# Hvac Recirc Door



## rdvholtwood (Sep 18, 2008)

Has any of the Dodge owners here had any problems with their HVAC system in the trucks - with regards to noise, vibration, or no air?

I just recently learned about the recirc door which controls the flow of the air either from inside or outside. The one in my truck broke causing a loud humming/vibration when I turned the fan on high. I was able to drop the blower assembly and reach up and pull the broken door out. However, from what I found out, this door needs to be replaced before the winter! or it will be like driving with my window open..........


----------



## camping479 (Aug 27, 2003)

I think this is a known problem and the dash needs to be opened up to get to it to replace. Carey (colorado~Dirtbikers) talked about it a while back. Do you have an extended warranty (I hope)?

Mike


----------



## rdvholtwood (Sep 18, 2008)

Unfortunately, I don't have the extended warranty. I am gathering though that I don't have to pull the dash out. There is a plastic lattice that is towards the top of the dash that I am told can be cut out with a dremeled (sp?). The new door is then placed in through the opening. The other option is to go through the bottom by taking the blower motor out. I need to find out if I can buy the door alone - or it is sold as a complete unit?


----------



## Rocky (Jan 15, 2008)

Here is something I found that may help - click here


----------



## rdvholtwood (Sep 18, 2008)

Rocky said:


> Here is something I found that may help - click here


Wow! I have my work cut out for me! I just need to find those instructions - Carey - Did you have to drop the steering column? I heard that that the '06's had a solid dash panel - does that mean I have to drop the steering wheel?


----------



## Carey (Mar 6, 2012)

Its a simple job to remove the dash. The full instructions with pics are over at the dieseltruckresorce.com

This guy has a fix too. http://heatertreater.net/Ram%2002-08%20Listing.html

I beleive the heater treater has a fix to repair the recirc door without removing the dash.
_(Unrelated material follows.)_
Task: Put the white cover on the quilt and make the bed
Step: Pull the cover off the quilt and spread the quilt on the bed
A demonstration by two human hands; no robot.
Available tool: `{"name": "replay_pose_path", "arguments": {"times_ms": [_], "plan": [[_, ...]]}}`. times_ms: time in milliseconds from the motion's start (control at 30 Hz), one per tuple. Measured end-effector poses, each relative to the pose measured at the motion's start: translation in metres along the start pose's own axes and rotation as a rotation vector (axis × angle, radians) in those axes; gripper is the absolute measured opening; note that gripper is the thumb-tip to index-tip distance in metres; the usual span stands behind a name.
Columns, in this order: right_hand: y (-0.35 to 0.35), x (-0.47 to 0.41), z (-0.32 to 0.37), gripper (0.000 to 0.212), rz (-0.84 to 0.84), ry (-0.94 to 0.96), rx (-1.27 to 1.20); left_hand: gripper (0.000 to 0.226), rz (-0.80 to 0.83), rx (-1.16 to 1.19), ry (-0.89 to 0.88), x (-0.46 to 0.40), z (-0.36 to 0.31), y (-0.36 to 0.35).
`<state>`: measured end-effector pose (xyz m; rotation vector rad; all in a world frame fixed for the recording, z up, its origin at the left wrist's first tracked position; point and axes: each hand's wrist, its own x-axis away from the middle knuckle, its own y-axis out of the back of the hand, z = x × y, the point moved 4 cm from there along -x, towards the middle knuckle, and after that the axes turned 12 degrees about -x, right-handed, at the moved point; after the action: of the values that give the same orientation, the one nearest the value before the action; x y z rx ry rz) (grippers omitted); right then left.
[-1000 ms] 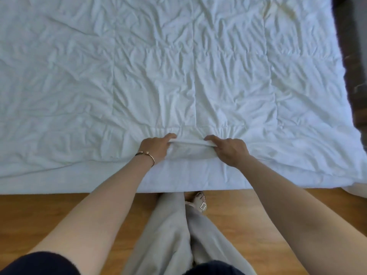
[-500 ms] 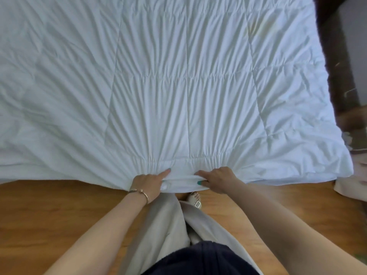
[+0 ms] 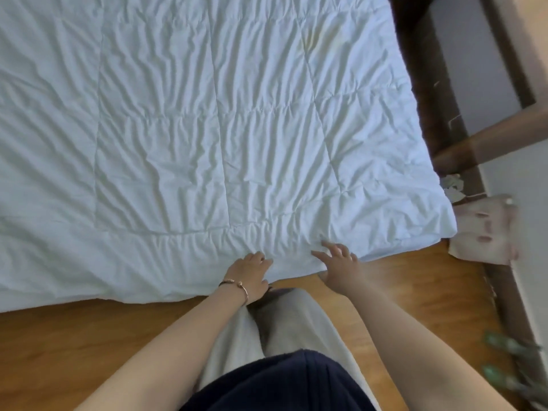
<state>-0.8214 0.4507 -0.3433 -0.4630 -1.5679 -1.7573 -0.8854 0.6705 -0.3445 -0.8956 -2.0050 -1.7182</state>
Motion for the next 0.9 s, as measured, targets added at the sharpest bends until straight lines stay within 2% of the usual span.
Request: {"name": "replay_pose_path", "arguments": {"times_ms": [100,233,300,400,600,700,833,900], "plan": [[0.025,0.005,-0.047,0.063,-0.101,-0.106,-0.073,0.056,-0.014,-0.033,-0.122,-0.029,-0.060,0.015],[0.060,0.005,-0.141,0.067,-0.219,-0.195,-0.132,0.067,-0.124,-0.027,-0.133,-0.081,-0.128,0.043],[0.073,0.003,-0.188,0.068,-0.197,-0.220,-0.124,0.073,-0.165,-0.023,-0.072,-0.110,-0.160,0.056],[0.081,0.003,-0.242,0.079,-0.155,-0.224,-0.045,0.085,-0.139,-0.056,0.087,-0.141,-0.206,0.065],[0.108,-0.027,-0.300,0.111,-0.133,-0.108,0.099,0.121,0.064,-0.020,0.299,-0.187,-0.246,0.059],[0.114,-0.054,-0.312,0.112,-0.141,-0.068,0.155,0.106,0.035,-0.080,0.342,-0.205,-0.237,0.058],[0.137,-0.075,-0.318,0.091,-0.264,0.108,0.025,0.076,-0.309,-0.094,0.264,-0.201,-0.223,0.070],[0.142,-0.072,-0.317,0.089,-0.213,0.213,-0.044,0.071,-0.318,-0.045,0.206,-0.190,-0.215,0.068]]}}
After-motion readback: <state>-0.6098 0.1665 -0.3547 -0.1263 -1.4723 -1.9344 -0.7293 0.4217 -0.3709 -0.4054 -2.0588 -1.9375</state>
If it were me and I was going to pull the dash for any heater door fix, Id buy all the doors from the heater treater and replace them all with metal ones. This will end all issues with your door problems.

Now dont go pick on dodge here guys. Many ford and gm models have the same problems. It does so happen that dodge and ford trucks have more issues than others because they are trucks!

After pulling my dash the first time and replacing the factory recirc door with another factory one, I lost the blend door one night on a frost heave in Northern Saskatchewan. I instantly lost all heat and could only get cold fresh air out of my heater. Problem! It was 20 below out. I honestly that I was going to die! I have never been so cold in my life.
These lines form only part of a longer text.